Balik lagi, dari feeds hasil share yang belum jelas kebenarannya ini, kadang jadi menyusahkan orang lain karena mengandung fitnah. Seperti yang terjadi dengan seorang kameramen Kompas TV, Muhammad Guntur yang apes kena fitnah di media sosial saat meliput aksi damai kemarin. Si penyebar yang tinggal di Mekkah (jauh ya) memang sudah meminta maaf karena unggahannya. Sayangnya berita itu sudah terlanjur tersebar dimana-mana karena orang tak berhenti share (saya masih sempat melihatnya di Instagram padahal itu si pelaku sudah meminta maaf). 

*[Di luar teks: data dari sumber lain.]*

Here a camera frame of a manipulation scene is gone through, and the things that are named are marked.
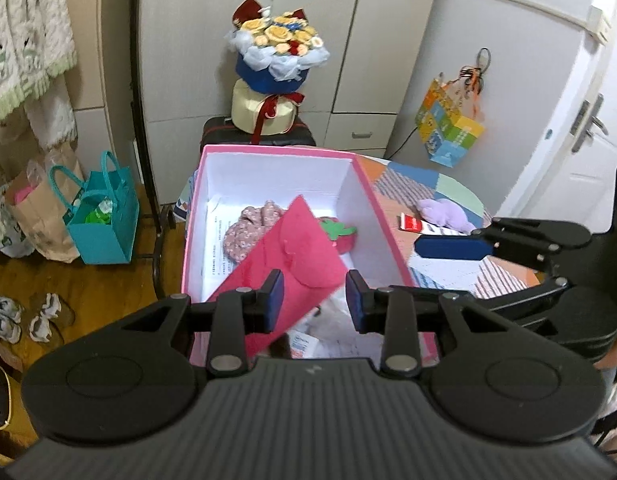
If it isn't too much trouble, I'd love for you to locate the purple plush toy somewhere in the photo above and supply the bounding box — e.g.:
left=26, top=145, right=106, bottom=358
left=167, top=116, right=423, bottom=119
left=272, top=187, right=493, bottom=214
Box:
left=413, top=197, right=476, bottom=234

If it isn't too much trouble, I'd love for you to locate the white wardrobe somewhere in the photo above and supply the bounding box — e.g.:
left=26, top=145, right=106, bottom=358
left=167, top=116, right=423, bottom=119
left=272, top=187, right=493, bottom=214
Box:
left=71, top=0, right=445, bottom=206

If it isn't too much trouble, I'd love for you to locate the green bottle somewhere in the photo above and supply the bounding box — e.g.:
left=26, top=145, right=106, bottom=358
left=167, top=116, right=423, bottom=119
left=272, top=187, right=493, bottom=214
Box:
left=85, top=198, right=114, bottom=225

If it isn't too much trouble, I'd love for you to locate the yellow flower bouquet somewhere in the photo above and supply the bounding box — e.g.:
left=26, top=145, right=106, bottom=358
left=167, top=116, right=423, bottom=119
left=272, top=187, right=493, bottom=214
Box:
left=225, top=0, right=332, bottom=144

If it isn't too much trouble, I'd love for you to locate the brown paper bag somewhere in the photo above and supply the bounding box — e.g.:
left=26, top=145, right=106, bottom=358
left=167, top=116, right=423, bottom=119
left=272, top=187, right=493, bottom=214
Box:
left=5, top=142, right=87, bottom=264

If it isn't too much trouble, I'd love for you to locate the teal tote bag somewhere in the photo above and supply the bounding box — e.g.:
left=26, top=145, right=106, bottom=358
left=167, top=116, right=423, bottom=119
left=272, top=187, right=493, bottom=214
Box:
left=49, top=149, right=140, bottom=265

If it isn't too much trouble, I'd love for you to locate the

Pesan saya, bijaklah dalam bermedia sosial. Karena info apapun yang ada di internet, sekali diunggah, akan tetap ada di internet meski telah dihapus oleh si empunya info. Sebelum sharing sesuatu, ada baiknya cek dulu kebenarannya, jangan terbawa emosi langsung sebar. Ini sama sekali tidak bijak, apalagi jika kalian adalah orang terpelajar. Ingat, ada UU ITE yang mengawasi kita dalam bermedia sosial. Saya yakin, Indonesia akan jauh lebih damai saat kita bisa bijak membagikan informasi di media sosial.